To prepare for their final, students received coaching from Juliet Sorensen, a Parker parent and Clinical Associate Professor of Law at the Northwestern Law School’s Center for International Human Rights, among other Parker affiliated lawyers. Sorenson, who has been working with Barr’s Civ Lib class for four years, was so pleased with the work presented in the final that she invited the class to test their skills on an even bigger stage–at Northwestern Law School.

Seven of the fifteen students in the course accepted the challenge.  While the second moot court focused on the same case, students had to pull from a different set of facts to make their arguments. Representing Whole Woman’s Health on the petitioner side were seniors Sam Winick, Matt Fitzgibbon, and Elliot Lancry. Arguing on the respondent side were seniors Rachel Hartman, Alina Ekbal, Isaac Burns, and Nik Dhingra.
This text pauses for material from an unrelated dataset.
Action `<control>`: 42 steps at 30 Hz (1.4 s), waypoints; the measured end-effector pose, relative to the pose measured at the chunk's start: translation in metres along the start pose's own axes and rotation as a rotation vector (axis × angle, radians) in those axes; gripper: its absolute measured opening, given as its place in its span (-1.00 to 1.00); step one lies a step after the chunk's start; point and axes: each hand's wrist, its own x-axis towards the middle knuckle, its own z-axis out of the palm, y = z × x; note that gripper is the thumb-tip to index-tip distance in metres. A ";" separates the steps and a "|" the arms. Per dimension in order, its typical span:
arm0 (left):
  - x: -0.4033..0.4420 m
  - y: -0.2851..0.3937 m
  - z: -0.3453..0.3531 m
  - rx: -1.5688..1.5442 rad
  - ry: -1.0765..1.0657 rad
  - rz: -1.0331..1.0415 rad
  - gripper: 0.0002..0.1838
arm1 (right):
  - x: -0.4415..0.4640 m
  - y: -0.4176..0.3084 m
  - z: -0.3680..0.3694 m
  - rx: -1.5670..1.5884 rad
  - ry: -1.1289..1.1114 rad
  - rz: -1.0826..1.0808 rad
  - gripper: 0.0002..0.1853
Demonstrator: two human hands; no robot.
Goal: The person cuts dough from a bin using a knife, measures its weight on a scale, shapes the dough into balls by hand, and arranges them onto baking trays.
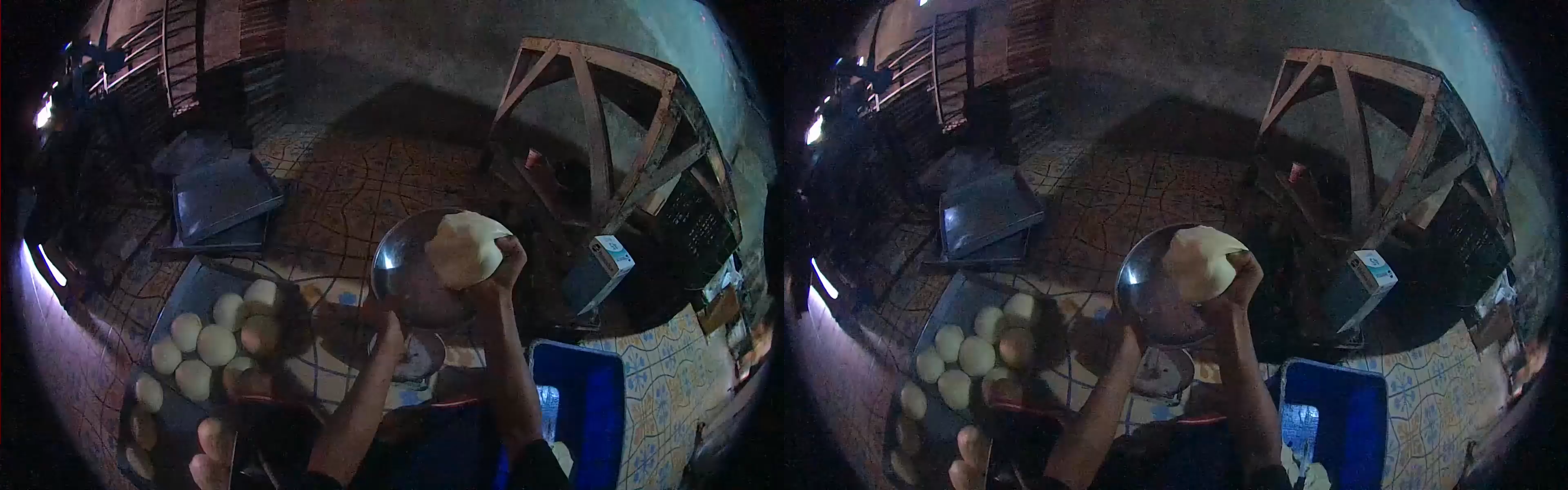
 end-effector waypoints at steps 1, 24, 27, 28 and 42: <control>-0.004 0.001 0.000 -0.006 0.012 -0.003 -0.63 | -0.012 -0.009 0.014 -0.072 -0.029 -0.058 -0.45; -0.022 0.055 0.027 0.808 0.031 0.266 -0.75 | -0.150 -0.091 0.087 -0.132 -0.057 -0.366 -0.62; -0.034 0.057 0.037 0.313 0.041 -0.091 -0.71 | -0.171 -0.089 0.088 -0.160 0.010 -0.293 -0.64; -0.044 0.070 0.050 0.108 -0.028 -0.165 -0.65 | -0.179 -0.088 0.088 -0.161 0.030 -0.271 -0.65; -0.206 0.099 -0.110 1.298 -1.020 -0.031 -0.28 | -0.284 0.053 0.004 -0.312 0.038 0.376 -0.63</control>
This time students were no longer presenting to a panel of their peers, but rather had to make their arguments in front of three law professors at the school, Susan Spies Roth, Susan Provenzano, and Deborah Tuerkheimer.

Winick opened for the petitioner side, which had 20 minutes to make its case. Winick, Fitzgibbon, and Lancry switched off speaking and aided one another whenever a gap in information appeared. The judges fired questions at the students whenever they wished–even if it was mid-sentence. At least one member of the team was able to directly answer whenever necessary.

Burns opened for the respondents who also had 20 minutes to talk and then had to field equally difficult and targeted questions. Each side was also given a five minute rebuttal.

When the arguments finished, the judges praised the students for their command of the facts and for their ability not to get enmeshed in the emotional aspects of the issues. “Obviously this is a hot-button issue,” Professor Roth said, “and you dealt with such incredible poise that the words sounded like you had been using them since you were in utero.”

The post-debate period was also a time for the professors to share constructive criticism.  For both the petitioners and respondents, the judges focused their critique mainly on the students’ choice of words. Professor Tuerkheimer said to the group, “I think the times you were able to point out holes in arguments is because the words that came out were not carefully chosen.”

Professor Sorenson further cautioned the respondents to avoid using the phrase “our women” when speaking about such a sensitive topic. “You guys already have job of arguing the position that many feminists oppose,” Sorenson said. “When you use the term ‘our women,’ it appears to objectify and demean people on whose behalf you purport to argue.”

This advice aligns with the sort of skills Barr hopes would come from an experience like this. “In addition to these kids talking about and understanding one of the most important cases of the term,” Barr said, “they are also getting this experience about how to speak.”

        Sorenson reiterated the point.  “Being an effective communicator is probably the most important skill as a lawyer,” Sorenson said. “You need to be able to communicate to your client, to a jury, to a judge, to a boardroom, to an opposing counsel, so those skills–the poise, the confidence, the clarity–are absolutely essential.”

For Provenzano the key is exactness. “What you learn when you are doing this work is the importance of precision.”

The Supreme Court has yet to vote on the case–like the Northwestern judges, who declared an old-fashioned Parker tie.  The students, moreover, weren’t earning any credit.

Barr said, “They aren’t getting anything from this other than the joy of learning and the amazing opportunity to speak in front of professors.”